The second lesson has to do with the interrelationship between economic freedom and human rights.  Ms. Sharif quite rightly sees the freedom to drive as a human rights issue.  However, it is also an economic issue because (1) it involves access to goods and (2) mobility is necessary to economic autonomy.  It is no coincidence that in a country where women can’t drive, the employment rate for females is only 12% and the percentage of businesses owned by women is only 5%!  These prohibitions are as much about controlling women economically as they are about sexuality.

What do I mean “sexuality”?  What has that got to do with driving a car?  In places like Saudi Arabia where women’s mobility and appearance is severely controlled, the consistent reasons given for keeping women under wraps–or under lock and key, as the case may be–are (1) they need to be protected from the violent actions of men outside the home or (2) they need to be watched so they don’t engage in illicit sex.  Indeed, Ms.
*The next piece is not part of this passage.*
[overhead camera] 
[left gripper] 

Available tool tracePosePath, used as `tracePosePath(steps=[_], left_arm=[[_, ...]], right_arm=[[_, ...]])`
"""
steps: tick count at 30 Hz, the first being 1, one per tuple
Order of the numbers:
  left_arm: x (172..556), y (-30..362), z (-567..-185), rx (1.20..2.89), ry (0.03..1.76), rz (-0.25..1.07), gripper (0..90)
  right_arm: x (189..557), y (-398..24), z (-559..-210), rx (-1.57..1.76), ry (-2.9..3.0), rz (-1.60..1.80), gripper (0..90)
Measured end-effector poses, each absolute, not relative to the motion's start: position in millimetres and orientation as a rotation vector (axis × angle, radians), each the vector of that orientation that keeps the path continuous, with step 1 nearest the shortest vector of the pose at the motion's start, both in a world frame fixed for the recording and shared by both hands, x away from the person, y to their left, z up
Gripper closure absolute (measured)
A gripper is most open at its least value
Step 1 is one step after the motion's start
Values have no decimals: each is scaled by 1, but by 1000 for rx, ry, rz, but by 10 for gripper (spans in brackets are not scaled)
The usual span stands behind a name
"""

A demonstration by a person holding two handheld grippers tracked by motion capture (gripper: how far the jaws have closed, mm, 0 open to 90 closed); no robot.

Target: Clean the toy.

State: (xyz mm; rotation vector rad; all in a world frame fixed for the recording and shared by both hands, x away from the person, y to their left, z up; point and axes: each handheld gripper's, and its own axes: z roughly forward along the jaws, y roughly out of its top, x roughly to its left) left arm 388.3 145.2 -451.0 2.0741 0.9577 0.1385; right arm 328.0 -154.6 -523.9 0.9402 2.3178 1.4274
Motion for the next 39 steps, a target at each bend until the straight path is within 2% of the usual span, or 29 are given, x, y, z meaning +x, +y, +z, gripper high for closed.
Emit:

Sharif reports that her action took place on a day of protest when all Saudi women were called to drive, to prove that, in fact, they would not all be raped.  Because the constant refrain was, “‘there are wolves on the street, and they will rape you if you drive.'”  This constant threat, implicit or explicit, of sexual violence is the most basic tool that traditional patriarchy uses to keep women in place.

Note that the threat of rape is literally made in a punitive way.  It’s not treated as a criminal behavior or a disturbed act, as rape is now understood in the developed world.  Nor is the rapist even necessarily seen as motivated by lust, though the argument, as Sharif points out in her speech, is that men cannot control their “instincts” and so women must stay inside.  But the threat of rape is also invoked as if it is the perfectly normal response of a man who sees a woman out of place.

Now, what is it we can act upon?  Sharif worked for Aramco and her boss was part of the effort to bully her about the driving.  Aramco is wholly owned by the Saudis, so there is probably not much that can be done to persuade them to take a different stand on women’s issues.  But, in the future, I think some consideration needs to be given to putting pressure on companies who operate in places where the government is cruel toward women.  If the international diplomatic community can’t or won’t intervene, then perhaps economic pressure would do more.  I am thinking here on the order of the economic pressure put to bear on the government of South Africa to end apartheid.  The international finance community played an important part in this, but the pressure began with a grassroots international campaign to put an end to this horrid racial structure.  I don’t see any reason why the same thing could not occur for women.

This then brings me to another point about consumption and freedom.  We lost some important political leverage in the mid-20th century when feminism started characterizing consumption as this passive, brain-dead thing that was inevitably part of  women’s oppression.  Previous generations had made powerful use of consumer pressure on behalf of women’s rights.  We should bring that power tool back out.  Women control more than 80% of consumer decisions in the “advanced nations” and 66% in the emerging markets.  This represents a substantial market and, therefore, a significant potential source of power.  But as long as we keep thinking of consumption in monolithic, 1950s terms, we can’t use it.